Kubrick compõe seu universo em torno das intrincadas relações duais de polos que antes se complementam do que se contrapõem, em binômios como: ordem/caos, objetividade/subjetividade, racionalidade/irracionalidade, superfície/fundo. Esses elementos contraditórios, indissociáveis, constituem as duas faces de uma mesma moeda. Em Laranja Mecânica, de 1971, em um mundo organizado, civilizado, ascético, racional, eclode a violência gratuita e brutal, gerada no seio de uma sociedade condicionada para ser pacífica. O protagonista, Alex (Malcom Mcdowell), é o rapaz inteligente, apreciador de música clássica, que libera seus instintos mais primitivos matando e estuprando por diversão. O espectador, na medida em que condena Alex por seus atos horrendos, descobre-se imerso em seu mundo, de certa forma, identificado com ele, mesmo que a contragosto.
Subjetividade
Kubrick cria esse efeito da câmera subjetiva, em que vemos o mundo do personagem através de seus olhos, em que não há uma fronteira entre a sua subjetividade e o mundo exterior. Já em Lolita (1962), o pacato Humbert Humbert (James Mason), apaixonado pela ninfeta-título, desprende-se de sua racionalidade para dar lugar aos impulsos de sua mente atormentada, tornando-se progressivamente violento e descontrolado, em uma escalada que só poderia culminar em destruição, a sua própria e a daqueles que o cercam, processo semelhante ao que acontece com Jack Torrance, em O Iluminado; Redmond Barry, em Barry Lyndon; Gomer Pyle, em Nascido para Matar; Bill Hartford, em De Olhos Bem Fechados, ou HAL 9000, em 2001: uma Odisseia no Espaço.

Os personagens são meticulosamente construídos pelo diretor na narrativa e, à medida que esta se desenvolve, cria-se uma tensão psicológica que catalisa outros componentes da trama.
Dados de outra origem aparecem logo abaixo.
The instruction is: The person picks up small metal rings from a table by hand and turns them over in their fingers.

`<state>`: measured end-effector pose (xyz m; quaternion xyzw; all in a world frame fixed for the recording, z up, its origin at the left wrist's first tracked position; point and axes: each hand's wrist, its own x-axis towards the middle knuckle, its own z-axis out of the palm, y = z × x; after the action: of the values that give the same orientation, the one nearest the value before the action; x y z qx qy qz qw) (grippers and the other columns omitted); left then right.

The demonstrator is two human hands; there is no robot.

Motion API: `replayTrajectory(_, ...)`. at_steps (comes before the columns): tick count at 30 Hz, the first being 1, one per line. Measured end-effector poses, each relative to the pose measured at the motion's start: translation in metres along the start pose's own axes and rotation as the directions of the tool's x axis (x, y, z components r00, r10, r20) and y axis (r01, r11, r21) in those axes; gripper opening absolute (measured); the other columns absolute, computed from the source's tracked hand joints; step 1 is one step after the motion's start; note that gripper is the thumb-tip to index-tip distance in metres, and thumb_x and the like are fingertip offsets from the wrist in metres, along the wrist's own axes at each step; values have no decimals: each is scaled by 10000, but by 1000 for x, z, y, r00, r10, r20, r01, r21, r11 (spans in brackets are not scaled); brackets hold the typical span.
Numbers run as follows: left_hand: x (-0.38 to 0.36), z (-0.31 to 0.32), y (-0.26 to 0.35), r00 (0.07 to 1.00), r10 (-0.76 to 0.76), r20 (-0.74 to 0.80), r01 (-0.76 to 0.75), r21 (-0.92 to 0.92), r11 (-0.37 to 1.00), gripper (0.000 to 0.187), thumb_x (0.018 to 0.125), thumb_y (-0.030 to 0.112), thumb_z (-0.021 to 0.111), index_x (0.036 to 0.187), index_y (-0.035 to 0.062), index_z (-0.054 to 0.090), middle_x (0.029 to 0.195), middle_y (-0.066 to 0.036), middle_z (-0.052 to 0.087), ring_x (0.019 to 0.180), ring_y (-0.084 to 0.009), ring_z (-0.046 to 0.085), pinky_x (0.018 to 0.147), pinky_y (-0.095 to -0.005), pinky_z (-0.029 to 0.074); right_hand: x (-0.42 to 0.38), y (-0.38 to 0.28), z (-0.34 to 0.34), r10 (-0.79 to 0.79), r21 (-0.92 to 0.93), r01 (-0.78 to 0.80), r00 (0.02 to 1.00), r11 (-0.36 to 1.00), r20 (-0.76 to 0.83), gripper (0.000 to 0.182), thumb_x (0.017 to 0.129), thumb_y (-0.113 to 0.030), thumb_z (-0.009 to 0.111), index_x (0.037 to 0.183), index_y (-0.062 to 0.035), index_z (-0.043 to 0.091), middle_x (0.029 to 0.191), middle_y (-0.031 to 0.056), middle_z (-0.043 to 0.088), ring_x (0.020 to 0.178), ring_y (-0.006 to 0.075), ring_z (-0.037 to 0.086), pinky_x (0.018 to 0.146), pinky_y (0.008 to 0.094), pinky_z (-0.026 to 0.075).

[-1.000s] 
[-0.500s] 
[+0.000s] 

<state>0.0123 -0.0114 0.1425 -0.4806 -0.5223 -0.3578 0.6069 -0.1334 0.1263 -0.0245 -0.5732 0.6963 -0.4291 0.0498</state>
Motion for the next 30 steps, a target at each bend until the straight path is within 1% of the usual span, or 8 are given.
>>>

Têm papel preponderante os tormentos da mente, que tanto engendram a destruição pessoal quanto propiciam a desestruturação de todos os códigos, por essência, racionais, que organizam a sociedade, ou seja, que regulam e permitem a convivência entre os homens.

Na mise-en-scène de Kubrick, a densidade psicológica dos personagens revela-se não apenas no que eles falam, mas no modo como se colocam na cena, na forma como habitam o espaço. Assim, o espaço é fundamental, uma vez que lá acontece a quebra do código de constituição/falsificação do real, que deságua no caos, na loucura e na destruição: a sala de guerra, a base aérea e o B-52, em Doutor Fantástico; as naves espaciais controladas por onipresentes computadores, em 2001: Uma Odisseia no Espaço; a cidade kitsch, pós-apocalíptica e ultraviolenta em Laranja Mecânica; os castelos nos quais os personagens, na composição dos quadros, encontram-se presos ao equilíbrio buscado pela pintura setecentista, em Barry Lyndon; os corredores labirínticos do Hotel Overlook, encarnações da mente de Jack Torrance, em O Iluminado; a ilha de treinamento militar em que o sargento Hartman humilha e insulta os recrutas em Nascido para Matar.

O tom acentuadamente irônico da narrativa kubrickiana aponta para as contradições contidas em um mundo incoerente e fadado ao fracasso. Suas personagens tentam encontrar na vida um sentido que, na realidade, não existe. No fim, qualquer tentativa de organização sucumbe à natureza humana e às suas sórdidas fraquezas.

Os filmes de Kubrick são trajetórias de declínio, de degradação, tanto do homem quanto das estruturas e instituições. Trajetórias que se encaminham para um desfecho inexoravelmente trágico, que se anuncia desde o começo. De certa forma, Kubrick era um “anti-Rousseau”, pois inverte a premissa de que o homem é essencialmente bom e a sociedade o corrompe. Para ele, a natureza humana é corrompida a priori, a sociedade apenas acompanha o seu “progresso”.